WHAT NEEDS TO BE DONE: Leave every image behind and restate the data word for word.

GIVEN RECORDS:
○ ○ ○

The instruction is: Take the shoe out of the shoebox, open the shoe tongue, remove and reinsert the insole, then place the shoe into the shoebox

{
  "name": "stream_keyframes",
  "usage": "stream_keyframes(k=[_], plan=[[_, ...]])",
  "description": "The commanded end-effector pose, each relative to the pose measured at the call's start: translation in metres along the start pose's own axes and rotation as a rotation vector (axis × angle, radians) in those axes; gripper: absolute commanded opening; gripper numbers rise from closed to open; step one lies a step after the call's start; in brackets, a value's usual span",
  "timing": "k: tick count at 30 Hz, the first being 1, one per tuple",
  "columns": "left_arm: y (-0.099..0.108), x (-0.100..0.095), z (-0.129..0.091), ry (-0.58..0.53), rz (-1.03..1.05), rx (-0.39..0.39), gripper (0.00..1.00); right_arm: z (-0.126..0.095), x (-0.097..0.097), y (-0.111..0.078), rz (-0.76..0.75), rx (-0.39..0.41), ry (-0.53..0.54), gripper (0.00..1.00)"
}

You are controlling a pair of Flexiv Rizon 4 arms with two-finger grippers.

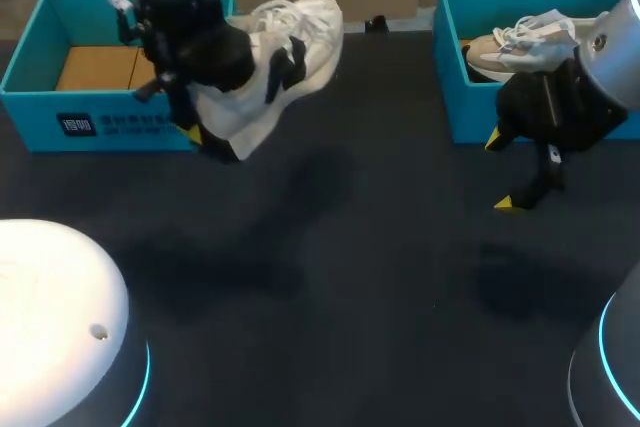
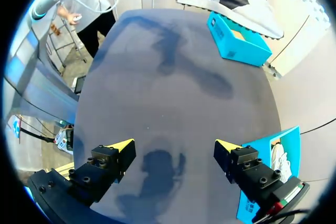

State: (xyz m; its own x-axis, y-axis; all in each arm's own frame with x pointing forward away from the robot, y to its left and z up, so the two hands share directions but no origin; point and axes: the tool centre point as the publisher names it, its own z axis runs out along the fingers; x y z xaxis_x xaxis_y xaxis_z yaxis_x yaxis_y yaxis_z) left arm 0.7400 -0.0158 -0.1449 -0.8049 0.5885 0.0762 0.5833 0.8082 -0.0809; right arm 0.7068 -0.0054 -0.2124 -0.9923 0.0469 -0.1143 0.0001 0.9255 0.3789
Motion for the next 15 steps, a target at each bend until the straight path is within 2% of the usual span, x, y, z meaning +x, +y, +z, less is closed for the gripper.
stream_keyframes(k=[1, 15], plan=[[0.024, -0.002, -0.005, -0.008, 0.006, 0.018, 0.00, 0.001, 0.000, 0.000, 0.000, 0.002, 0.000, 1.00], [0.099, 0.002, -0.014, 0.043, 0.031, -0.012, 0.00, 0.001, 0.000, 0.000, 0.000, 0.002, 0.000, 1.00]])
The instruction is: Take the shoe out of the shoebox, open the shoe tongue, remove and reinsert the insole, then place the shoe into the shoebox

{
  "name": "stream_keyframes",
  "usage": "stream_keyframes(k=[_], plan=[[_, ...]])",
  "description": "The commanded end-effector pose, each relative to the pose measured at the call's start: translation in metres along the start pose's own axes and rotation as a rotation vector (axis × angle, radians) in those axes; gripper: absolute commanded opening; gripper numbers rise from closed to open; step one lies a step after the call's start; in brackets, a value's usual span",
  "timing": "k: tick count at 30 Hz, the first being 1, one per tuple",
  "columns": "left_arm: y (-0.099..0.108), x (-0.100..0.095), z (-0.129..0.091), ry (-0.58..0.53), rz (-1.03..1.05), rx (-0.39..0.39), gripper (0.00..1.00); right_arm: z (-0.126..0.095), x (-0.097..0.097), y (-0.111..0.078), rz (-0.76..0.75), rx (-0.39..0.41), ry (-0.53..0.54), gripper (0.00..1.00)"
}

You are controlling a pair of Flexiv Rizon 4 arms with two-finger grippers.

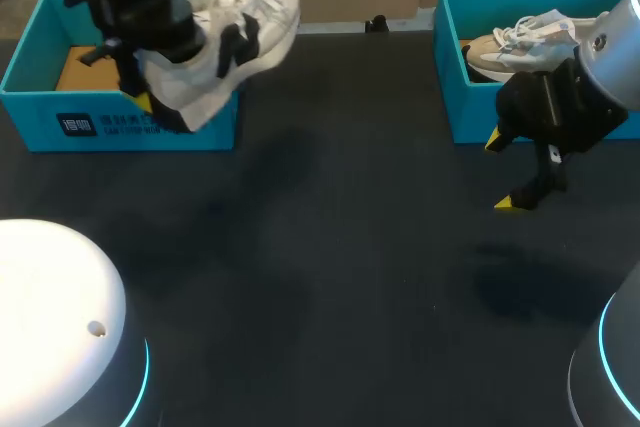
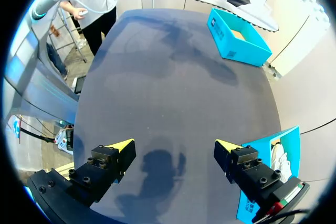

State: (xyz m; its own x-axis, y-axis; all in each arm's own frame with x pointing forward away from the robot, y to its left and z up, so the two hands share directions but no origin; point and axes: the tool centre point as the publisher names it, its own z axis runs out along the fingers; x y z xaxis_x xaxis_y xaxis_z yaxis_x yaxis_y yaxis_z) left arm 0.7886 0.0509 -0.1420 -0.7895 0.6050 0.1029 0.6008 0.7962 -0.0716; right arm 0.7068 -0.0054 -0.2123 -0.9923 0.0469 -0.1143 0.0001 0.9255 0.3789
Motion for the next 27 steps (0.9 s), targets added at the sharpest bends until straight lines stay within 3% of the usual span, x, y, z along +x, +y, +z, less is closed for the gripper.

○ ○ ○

WRITTEN REPLY:
The instruction is: Take the shoe out of the shoebox, open the shoe tongue, remove and reinsert the insole, then place the shoe into the shoebox

{
  "name": "stream_keyframes",
  "usage": "stream_keyframes(k=[_], plan=[[_, ...]])",
  "description": "The commanded end-effector pose, each relative to the pose measured at the call's start: translation in metres along the start pose's own axes and rotation as a rotation vector (axis × angle, radians) in those axes; gripper: absolute commanded opening; gripper numbers rise from closed to open; step one lies a step after the call's start; in brackets, a value's usual span",
  "timing": "k: tick count at 30 Hz, the first being 1, one per tuple",
  "columns": "left_arm: y (-0.099..0.108), x (-0.100..0.095), z (-0.129..0.091), ry (-0.58..0.53), rz (-1.03..1.05), rx (-0.39..0.39), gripper (0.00..1.00); right_arm: z (-0.126..0.095), x (-0.097..0.097), y (-0.111..0.078), rz (-0.76..0.75), rx (-0.39..0.41), ry (-0.53..0.54), gripper (0.00..1.00)"
}

You are controlling a pair of Flexiv Rizon 4 arms with two-finger grippers.


State: (xyz m; its own x-axis, y-axis; all in each arm's own frame with x pointing forward away from the robot, y to its left and z up, so the two hands share directions but no origin; point and axes: the tool centre point as the publisher names it, its own z axis runs out along the fingers; x y z xaxis_x xaxis_y xaxis_z yaxis_x yaxis_y yaxis_z) left arm 0.7400 -0.0158 -0.1449 -0.8049 0.5885 0.0762 0.5833 0.8082 -0.0809; right arm 0.7068 -0.0054 -0.2124 -0.9923 0.0469 -0.1143 0.0001 0.9255 0.3789
Motion for the next 15 steps, a target at each bend until the straight path is within 2% of the usual span, x, y, z meaning +x, +y, +z, less is closed for the gripper.
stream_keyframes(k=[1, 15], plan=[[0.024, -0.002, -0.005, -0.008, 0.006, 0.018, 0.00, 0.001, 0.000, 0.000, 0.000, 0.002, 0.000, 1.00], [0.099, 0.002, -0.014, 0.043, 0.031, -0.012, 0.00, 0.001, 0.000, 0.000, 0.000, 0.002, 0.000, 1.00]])
The instruction is: Take the shoe out of the shoebox, open the shoe tongue, remove and reinsert the insole, then place the shoe into the shoebox

{
  "name": "stream_keyframes",
  "usage": "stream_keyframes(k=[_], plan=[[_, ...]])",
  "description": "The commanded end-effector pose, each relative to the pose measured at the call's start: translation in metres along the start pose's own axes and rotation as a rotation vector (axis × angle, radians) in those axes; gripper: absolute commanded opening; gripper numbers rise from closed to open; step one lies a step after the call's start; in brackets, a value's usual span",
  "timing": "k: tick count at 30 Hz, the first being 1, one per tuple",
  "columns": "left_arm: y (-0.099..0.108), x (-0.100..0.095), z (-0.129..0.091), ry (-0.58..0.53), rz (-1.03..1.05), rx (-0.39..0.39), gripper (0.00..1.00); right_arm: z (-0.126..0.095), x (-0.097..0.097), y (-0.111..0.078), rz (-0.76..0.75), rx (-0.39..0.41), ry (-0.53..0.54), gripper (0.00..1.00)"
}

You are controlling a pair of Flexiv Rizon 4 arms with two-finger grippers.


State: (xyz m; its own x-axis, y-axis; all in each arm's own frame with x pointing forward away from the robot, y to its left and z up, so the two hands share directions but no origin; point and axes: the tool centre point as the publisher names it, its own z axis runs out along the fingers; x y z xaxis_x xaxis_y xaxis_z yaxis_x yaxis_y yaxis_z) left arm 0.7886 0.0509 -0.1420 -0.7895 0.6050 0.1029 0.6008 0.7962 -0.0716; right arm 0.7068 -0.0054 -0.2123 -0.9923 0.0469 -0.1143 0.0001 0.9255 0.3789
Motion for the next 27 steps (0.9 s), targets added at the sharpest bends until straight lines stay within 3% of the usual span, x, y, z along +x, +y, +z, less is closed for the gripper.

Work on the exercise is complete.